**PROBLEM TO SOLVE:** Using the entries below, write out the line with "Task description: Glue", the line with "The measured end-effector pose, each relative", and every line in between, exactly as each is written.

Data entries

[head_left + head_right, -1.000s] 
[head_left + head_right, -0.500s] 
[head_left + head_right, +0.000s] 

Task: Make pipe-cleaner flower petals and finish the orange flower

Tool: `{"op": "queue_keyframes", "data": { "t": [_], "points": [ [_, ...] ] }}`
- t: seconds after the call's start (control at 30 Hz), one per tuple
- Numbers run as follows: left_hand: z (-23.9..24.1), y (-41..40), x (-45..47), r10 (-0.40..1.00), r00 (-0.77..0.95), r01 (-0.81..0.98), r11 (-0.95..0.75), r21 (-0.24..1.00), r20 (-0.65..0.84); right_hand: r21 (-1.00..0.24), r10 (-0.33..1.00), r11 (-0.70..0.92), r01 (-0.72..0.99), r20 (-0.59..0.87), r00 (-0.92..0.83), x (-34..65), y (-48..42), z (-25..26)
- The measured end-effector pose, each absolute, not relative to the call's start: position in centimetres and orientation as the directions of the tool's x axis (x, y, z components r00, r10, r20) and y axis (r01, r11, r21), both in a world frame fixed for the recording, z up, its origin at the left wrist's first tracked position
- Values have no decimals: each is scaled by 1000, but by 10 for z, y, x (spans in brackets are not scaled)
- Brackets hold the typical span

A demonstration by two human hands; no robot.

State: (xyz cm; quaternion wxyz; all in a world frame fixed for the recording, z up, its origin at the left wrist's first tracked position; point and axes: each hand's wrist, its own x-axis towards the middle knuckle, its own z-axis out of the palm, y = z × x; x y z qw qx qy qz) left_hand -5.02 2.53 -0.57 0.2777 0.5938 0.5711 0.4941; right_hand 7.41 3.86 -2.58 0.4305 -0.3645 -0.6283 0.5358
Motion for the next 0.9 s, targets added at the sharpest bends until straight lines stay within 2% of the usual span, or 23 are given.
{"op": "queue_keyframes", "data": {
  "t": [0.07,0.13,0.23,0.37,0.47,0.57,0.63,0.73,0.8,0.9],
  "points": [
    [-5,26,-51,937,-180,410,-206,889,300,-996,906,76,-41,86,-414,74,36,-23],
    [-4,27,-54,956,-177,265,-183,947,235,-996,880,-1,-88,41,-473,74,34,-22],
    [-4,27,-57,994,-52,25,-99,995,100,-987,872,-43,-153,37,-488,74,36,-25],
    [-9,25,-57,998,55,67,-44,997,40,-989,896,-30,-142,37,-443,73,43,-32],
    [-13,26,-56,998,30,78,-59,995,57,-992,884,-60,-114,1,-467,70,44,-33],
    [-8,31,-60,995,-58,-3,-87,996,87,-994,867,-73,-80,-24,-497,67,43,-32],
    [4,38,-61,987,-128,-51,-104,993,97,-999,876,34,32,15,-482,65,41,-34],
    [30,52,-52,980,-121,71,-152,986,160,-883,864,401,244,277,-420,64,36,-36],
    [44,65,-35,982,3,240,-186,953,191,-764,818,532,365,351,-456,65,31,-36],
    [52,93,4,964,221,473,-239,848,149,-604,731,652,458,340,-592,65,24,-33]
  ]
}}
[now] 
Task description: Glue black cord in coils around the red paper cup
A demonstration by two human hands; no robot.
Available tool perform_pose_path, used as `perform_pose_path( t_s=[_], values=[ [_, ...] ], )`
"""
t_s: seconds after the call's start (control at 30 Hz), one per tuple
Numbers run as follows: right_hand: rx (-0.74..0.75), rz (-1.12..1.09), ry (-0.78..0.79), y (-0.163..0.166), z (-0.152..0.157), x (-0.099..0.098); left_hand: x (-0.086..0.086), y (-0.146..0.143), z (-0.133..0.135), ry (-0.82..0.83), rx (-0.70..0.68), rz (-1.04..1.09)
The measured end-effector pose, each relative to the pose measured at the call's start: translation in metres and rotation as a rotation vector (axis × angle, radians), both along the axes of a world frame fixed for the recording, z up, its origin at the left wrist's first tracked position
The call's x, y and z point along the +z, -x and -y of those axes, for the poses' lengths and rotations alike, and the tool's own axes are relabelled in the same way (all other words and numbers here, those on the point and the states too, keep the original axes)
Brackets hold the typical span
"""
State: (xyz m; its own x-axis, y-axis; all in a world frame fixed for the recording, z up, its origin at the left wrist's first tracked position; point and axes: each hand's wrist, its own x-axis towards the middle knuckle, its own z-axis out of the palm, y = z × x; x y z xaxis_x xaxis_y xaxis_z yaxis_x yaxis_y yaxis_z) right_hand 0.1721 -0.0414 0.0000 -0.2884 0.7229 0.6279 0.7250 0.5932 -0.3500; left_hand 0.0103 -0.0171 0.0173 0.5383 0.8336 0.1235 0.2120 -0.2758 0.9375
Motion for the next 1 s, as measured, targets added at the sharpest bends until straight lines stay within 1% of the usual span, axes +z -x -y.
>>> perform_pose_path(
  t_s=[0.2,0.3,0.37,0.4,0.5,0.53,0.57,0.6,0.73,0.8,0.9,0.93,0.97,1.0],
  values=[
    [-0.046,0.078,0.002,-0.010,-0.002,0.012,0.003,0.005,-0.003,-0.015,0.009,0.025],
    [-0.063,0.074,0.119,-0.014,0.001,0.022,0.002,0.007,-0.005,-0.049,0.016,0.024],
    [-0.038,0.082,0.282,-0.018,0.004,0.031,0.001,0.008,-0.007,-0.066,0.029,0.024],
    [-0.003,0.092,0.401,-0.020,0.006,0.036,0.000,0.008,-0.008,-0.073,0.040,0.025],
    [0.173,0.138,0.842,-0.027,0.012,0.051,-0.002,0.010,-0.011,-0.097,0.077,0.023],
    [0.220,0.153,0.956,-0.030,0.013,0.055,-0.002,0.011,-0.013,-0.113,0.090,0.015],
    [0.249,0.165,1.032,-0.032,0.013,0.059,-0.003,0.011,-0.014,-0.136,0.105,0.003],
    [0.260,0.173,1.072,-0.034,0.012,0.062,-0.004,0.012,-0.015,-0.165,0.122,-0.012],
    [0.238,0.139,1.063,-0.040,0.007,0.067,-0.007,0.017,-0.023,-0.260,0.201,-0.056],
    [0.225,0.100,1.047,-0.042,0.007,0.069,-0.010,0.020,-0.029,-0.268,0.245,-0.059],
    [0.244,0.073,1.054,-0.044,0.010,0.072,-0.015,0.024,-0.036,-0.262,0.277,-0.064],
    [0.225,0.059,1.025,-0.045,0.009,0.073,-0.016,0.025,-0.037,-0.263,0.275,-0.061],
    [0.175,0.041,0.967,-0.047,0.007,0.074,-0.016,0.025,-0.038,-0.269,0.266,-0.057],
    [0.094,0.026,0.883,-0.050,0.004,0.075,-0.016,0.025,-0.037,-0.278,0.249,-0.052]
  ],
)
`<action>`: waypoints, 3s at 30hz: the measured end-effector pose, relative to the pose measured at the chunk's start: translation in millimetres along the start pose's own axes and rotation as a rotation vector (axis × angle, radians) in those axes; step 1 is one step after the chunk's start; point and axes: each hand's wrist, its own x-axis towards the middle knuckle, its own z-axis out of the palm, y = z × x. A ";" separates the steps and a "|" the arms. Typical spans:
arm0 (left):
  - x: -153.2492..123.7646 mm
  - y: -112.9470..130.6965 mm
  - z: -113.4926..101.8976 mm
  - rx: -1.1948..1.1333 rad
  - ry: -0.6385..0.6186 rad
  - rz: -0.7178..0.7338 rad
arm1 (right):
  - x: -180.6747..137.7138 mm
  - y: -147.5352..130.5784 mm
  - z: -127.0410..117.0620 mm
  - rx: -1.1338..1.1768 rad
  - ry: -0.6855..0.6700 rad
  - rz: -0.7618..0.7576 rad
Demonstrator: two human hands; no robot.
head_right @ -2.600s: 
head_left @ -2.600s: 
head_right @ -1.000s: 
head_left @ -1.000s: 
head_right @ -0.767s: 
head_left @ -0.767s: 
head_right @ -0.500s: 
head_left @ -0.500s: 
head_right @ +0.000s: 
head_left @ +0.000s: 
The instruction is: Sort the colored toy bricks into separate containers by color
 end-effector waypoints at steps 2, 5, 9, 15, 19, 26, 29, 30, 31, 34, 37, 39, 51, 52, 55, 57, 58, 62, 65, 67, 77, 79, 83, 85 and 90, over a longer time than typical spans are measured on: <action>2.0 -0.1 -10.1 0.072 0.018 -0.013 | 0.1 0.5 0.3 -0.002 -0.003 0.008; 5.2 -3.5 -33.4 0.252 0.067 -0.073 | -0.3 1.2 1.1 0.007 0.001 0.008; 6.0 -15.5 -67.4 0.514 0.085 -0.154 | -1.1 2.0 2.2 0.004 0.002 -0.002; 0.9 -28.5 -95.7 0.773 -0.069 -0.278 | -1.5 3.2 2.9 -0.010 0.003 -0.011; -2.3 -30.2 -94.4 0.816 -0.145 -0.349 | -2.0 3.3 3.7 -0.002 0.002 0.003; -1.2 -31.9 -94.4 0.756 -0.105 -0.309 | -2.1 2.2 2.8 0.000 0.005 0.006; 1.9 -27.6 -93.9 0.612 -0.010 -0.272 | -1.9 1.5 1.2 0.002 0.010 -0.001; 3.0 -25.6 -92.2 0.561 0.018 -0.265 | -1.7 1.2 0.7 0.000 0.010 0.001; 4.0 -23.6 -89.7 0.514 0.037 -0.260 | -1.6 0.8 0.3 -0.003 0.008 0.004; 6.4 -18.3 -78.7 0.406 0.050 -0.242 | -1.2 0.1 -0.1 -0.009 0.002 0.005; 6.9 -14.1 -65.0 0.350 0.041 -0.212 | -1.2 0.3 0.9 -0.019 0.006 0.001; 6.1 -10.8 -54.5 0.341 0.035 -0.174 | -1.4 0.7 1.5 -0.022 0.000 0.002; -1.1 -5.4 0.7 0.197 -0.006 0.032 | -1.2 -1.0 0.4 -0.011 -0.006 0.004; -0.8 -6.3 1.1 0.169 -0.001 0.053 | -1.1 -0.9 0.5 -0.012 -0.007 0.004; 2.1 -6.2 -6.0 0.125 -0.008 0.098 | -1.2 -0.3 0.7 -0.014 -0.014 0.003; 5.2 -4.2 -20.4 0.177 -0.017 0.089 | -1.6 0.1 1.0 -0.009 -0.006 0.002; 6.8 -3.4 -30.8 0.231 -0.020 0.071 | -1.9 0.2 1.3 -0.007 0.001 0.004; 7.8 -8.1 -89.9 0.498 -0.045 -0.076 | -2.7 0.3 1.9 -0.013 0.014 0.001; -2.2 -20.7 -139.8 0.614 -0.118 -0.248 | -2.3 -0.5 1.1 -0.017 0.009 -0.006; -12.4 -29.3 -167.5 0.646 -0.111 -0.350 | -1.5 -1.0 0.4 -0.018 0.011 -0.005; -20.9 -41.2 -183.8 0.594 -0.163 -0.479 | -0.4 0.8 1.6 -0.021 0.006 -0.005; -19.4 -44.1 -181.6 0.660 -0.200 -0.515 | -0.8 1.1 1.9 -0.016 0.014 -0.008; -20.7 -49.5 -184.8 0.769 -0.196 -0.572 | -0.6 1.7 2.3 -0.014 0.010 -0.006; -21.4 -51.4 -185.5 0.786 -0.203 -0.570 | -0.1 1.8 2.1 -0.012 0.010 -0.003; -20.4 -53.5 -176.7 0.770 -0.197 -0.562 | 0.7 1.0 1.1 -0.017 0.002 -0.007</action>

**EXERCISE OUTPUT:**
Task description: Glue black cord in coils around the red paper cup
A demonstration by two human hands; no robot.
Available tool perform_pose_path, used as `perform_pose_path( t_s=[_], values=[ [_, ...] ], )`
"""
t_s: seconds after the call's start (control at 30 Hz), one per tuple
Numbers run as follows: right_hand: rx (-0.74..0.75), rz (-1.12..1.09), ry (-0.78..0.79), y (-0.163..0.166), z (-0.152..0.157), x (-0.099..0.098); left_hand: x (-0.086..0.086), y (-0.146..0.143), z (-0.133..0.135), ry (-0.82..0.83), rx (-0.70..0.68), rz (-1.04..1.09)
The measured end-effector pose, each relative to the pose measured at the call's start: translation in metres and rotation as a rotation vector (axis × angle, radians), both along the axes of a world frame fixed for the recording, z up, its origin at the left wrist's first tracked position

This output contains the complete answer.